**AIM OF THE TASK**
Practice item. Set the material below down again exactly, with no pictures.

[DATA SECTION Boundary: Start]

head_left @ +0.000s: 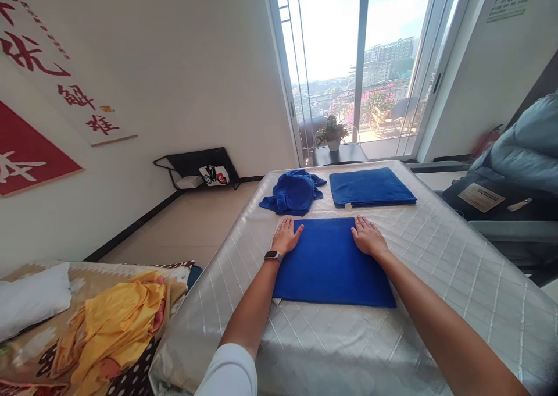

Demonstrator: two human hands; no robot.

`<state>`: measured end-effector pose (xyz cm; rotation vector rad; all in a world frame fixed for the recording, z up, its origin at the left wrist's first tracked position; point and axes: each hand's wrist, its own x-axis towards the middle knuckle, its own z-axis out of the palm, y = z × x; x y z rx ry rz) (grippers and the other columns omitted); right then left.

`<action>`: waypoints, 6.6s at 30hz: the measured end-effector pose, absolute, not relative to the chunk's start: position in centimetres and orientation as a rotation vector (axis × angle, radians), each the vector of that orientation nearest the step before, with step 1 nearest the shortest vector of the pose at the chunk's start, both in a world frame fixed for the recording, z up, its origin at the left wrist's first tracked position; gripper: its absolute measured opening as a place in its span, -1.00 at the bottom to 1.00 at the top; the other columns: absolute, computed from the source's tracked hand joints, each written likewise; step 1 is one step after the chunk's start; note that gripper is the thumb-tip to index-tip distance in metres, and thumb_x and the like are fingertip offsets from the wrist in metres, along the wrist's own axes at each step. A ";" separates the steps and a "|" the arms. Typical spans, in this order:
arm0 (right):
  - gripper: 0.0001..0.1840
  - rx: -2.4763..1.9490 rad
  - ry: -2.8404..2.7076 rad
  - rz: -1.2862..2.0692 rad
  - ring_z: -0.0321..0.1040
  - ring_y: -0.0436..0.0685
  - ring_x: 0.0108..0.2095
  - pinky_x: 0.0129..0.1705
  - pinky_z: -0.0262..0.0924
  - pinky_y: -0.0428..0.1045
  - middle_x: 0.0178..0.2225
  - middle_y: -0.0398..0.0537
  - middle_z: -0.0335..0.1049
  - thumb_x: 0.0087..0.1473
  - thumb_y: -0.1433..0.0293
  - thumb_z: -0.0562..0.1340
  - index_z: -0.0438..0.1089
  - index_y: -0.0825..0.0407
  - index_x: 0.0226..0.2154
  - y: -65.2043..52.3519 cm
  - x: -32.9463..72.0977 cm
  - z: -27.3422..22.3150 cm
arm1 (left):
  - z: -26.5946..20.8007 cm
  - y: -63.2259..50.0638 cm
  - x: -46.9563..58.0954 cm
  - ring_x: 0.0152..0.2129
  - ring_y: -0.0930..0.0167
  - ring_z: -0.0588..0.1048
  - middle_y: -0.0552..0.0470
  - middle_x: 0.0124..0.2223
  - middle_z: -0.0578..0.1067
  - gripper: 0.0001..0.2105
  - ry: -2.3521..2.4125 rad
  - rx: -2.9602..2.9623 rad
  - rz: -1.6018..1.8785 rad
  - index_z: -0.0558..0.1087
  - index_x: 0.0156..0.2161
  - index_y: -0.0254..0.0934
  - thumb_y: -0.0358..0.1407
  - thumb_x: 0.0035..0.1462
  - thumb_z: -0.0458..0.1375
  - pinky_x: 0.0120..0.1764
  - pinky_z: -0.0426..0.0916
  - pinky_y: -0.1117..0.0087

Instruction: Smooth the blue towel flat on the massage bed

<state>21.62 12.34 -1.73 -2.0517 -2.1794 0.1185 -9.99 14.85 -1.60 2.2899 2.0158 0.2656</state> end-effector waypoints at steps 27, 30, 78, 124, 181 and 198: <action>-0.28 -1.975 -2.270 0.088 -0.31 0.17 0.42 0.39 -0.32 0.09 0.43 0.09 -0.21 0.26 0.32 -0.04 -0.11 0.22 0.40 6.2 21.5 -1.4 | -0.6 9.6 10.2 0.33 0.28 0.10 -0.21 0.37 0.19 -0.44 1.389 2.719 0.426 0.15 0.35 -0.36 -0.07 0.43 -0.29 0.30 0.07 0.15; -0.30 -1.977 -2.253 0.092 -0.29 0.17 0.42 0.39 -0.32 0.09 0.43 0.10 -0.20 0.27 0.33 -0.07 -0.10 0.23 0.40 6.1 21.4 -1.3 | -1.2 9.8 10.3 0.35 0.26 0.07 -0.20 0.38 0.15 -0.43 1.412 2.679 0.356 0.10 0.37 -0.31 -0.06 0.43 -0.33 0.30 0.05 0.07; -0.28 -1.994 -2.209 0.052 -0.24 0.19 0.41 0.39 -0.28 0.15 0.42 0.10 -0.16 0.34 0.15 -0.16 -0.03 0.23 0.38 -0.6 20.4 -1.7 | -0.8 2.1 -4.9 0.38 0.28 -0.07 -0.16 0.43 0.01 -0.23 1.718 2.536 0.213 0.02 0.40 -0.40 0.13 0.36 -0.44 0.36 -0.12 0.17; -0.29 -1.851 -2.241 -0.027 -0.24 0.19 0.41 0.40 -0.23 0.20 0.41 0.04 -0.11 0.31 0.14 -0.16 0.02 0.16 0.37 -6.7 20.6 -3.8 | -1.9 -5.9 -12.5 0.38 0.21 -0.08 -0.23 0.44 -0.06 -0.26 1.983 2.427 0.224 -0.11 0.43 -0.42 0.11 0.38 -0.29 0.33 0.01 0.11; -0.28 -2.079 -2.232 0.049 -0.31 0.19 0.42 0.40 -0.29 0.16 0.43 0.10 -0.22 0.34 0.17 -0.23 -0.10 0.24 0.39 8.4 20.5 1.3 | -1.6 4.8 -10.5 0.36 0.18 0.00 -0.31 0.42 0.00 -0.16 2.076 2.288 0.283 0.03 0.38 -0.53 0.17 0.33 -0.42 0.33 -0.04 0.16; -0.27 -2.038 -2.147 0.046 -0.26 0.23 0.41 0.39 -0.28 0.14 0.42 0.17 -0.14 0.34 0.18 -0.20 -0.06 0.31 0.38 11.0 20.5 -1.7 | 1.2 4.3 -3.2 0.31 0.32 0.15 -0.18 0.36 0.21 -0.35 1.522 2.734 0.414 0.17 0.34 -0.36 0.07 0.41 -0.28 0.30 0.10 0.25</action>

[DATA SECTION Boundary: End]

**RESPONSE TO THE TASK**
head_left @ +0.000s: 

Demonstrator: two human hands; no robot.

`<state>`: measured end-effector pose (xyz cm; rotation vector rad; all in a world frame fixed for the recording, z up, its origin at the left wrist's first tracked position; point and axes: each hand's wrist, its own x-axis towards the middle knuckle, its own z-axis out of the palm, y = z × x; x y z rx ry rz) (grippers and the other columns omitted); right then left.

`<action>`: waypoints, 6.6s at 30hz: the measured end-effector pose, absolute, not relative to the chunk's start: position in centimetres and orientation as a rotation vector (axis × angle, radians), each the vector of that orientation nearest the step before, with step 1 nearest the shortest vector of the pose at the chunk's start, both in a world frame fixed for the recording, z up, its origin at the left wrist's first tracked position; gripper: its absolute measured opening as a place in its span, -1.00 at the bottom to 1.00 at the top; the other columns: absolute, computed from the source's tracked hand joints, each written likewise; step 1 is one step after the chunk's start; note that gripper is the thumb-tip to index-tip distance in metres, and thumb_x and the like are fingertip offsets from the wrist in metres, along the wrist's own axes at each step. A ";" separates the steps and a "|" the arms. Typical spans, in this order:
arm0 (right):
  - gripper: 0.0001..0.1840
  - rx: -2.4763..1.9490 rad
  - ry: -2.8404..2.7076 rad
  - rz: -1.2862..2.0692 rad
  - ring_z: -0.0321..0.1040
  - ring_y: -0.0436..0.0685
  - ring_x: 0.0108..0.2095
  - pinky_x: 0.0129..0.1705
  - pinky_z: -0.0262..0.0924
  - pinky_y: -0.0428..0.1045
  - middle_x: 0.0178..0.2225
  - middle_y: -0.0398..0.0537
  - middle_z: -0.0335..0.1049
  - thumb_x: 0.0087..0.1473
  - thumb_y: -0.1433..0.0293
  - thumb_z: -0.0562..0.1340
  - index_z: -0.0438..0.1089
  - index_y: -0.0825..0.0407
  - index_x: 0.0226..0.2154
  - y: -65.2043..52.3519 cm
  - x: -32.9463..72.0977 cm
  - z: -27.3422..22.3150 cm
arm1 (left):
  - z: -26.5946..20.8007 cm
  - y: -63.2259..50.0638 cm
  - x: -46.9563..58.0954 cm
  - ring_x: 0.0152..0.2129
  - ring_y: -0.0930..0.0167
  - ring_z: -0.0588..0.1048
  - middle_y: -0.0552..0.0470
  - middle_x: 0.0124..0.2223
  - middle_z: -0.0578..0.1067
  - gripper: 0.0001..0.2105
  - ry: -2.3521..2.4125 rad
  - rx: -2.9602..2.9623 rad
  - rz: -1.6018..1.8785 rad
  - index_z: -0.0558..0.1087
  - index_x: 0.0156..0.2161
  - index_y: -0.0254..0.0934
  - thumb_y: -0.0358..0.1407
  - thumb_x: 0.0035..0.1462
  - thumb_z: -0.0458..0.1375
  - pinky_x: 0.0120..0.1764
  - pinky_z: -0.0426..0.0916
  - pinky_y: -0.1117..0.0087

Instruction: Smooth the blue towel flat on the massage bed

<state>21.62 12.34 -1.73 -2.0517 -2.1794 0.1185 -9.99 14.85 -1.60 2.2899 2.0158 0.2656</state> end-effector waypoints at steps 27, 30, 78, 124, 181 and 198: <action>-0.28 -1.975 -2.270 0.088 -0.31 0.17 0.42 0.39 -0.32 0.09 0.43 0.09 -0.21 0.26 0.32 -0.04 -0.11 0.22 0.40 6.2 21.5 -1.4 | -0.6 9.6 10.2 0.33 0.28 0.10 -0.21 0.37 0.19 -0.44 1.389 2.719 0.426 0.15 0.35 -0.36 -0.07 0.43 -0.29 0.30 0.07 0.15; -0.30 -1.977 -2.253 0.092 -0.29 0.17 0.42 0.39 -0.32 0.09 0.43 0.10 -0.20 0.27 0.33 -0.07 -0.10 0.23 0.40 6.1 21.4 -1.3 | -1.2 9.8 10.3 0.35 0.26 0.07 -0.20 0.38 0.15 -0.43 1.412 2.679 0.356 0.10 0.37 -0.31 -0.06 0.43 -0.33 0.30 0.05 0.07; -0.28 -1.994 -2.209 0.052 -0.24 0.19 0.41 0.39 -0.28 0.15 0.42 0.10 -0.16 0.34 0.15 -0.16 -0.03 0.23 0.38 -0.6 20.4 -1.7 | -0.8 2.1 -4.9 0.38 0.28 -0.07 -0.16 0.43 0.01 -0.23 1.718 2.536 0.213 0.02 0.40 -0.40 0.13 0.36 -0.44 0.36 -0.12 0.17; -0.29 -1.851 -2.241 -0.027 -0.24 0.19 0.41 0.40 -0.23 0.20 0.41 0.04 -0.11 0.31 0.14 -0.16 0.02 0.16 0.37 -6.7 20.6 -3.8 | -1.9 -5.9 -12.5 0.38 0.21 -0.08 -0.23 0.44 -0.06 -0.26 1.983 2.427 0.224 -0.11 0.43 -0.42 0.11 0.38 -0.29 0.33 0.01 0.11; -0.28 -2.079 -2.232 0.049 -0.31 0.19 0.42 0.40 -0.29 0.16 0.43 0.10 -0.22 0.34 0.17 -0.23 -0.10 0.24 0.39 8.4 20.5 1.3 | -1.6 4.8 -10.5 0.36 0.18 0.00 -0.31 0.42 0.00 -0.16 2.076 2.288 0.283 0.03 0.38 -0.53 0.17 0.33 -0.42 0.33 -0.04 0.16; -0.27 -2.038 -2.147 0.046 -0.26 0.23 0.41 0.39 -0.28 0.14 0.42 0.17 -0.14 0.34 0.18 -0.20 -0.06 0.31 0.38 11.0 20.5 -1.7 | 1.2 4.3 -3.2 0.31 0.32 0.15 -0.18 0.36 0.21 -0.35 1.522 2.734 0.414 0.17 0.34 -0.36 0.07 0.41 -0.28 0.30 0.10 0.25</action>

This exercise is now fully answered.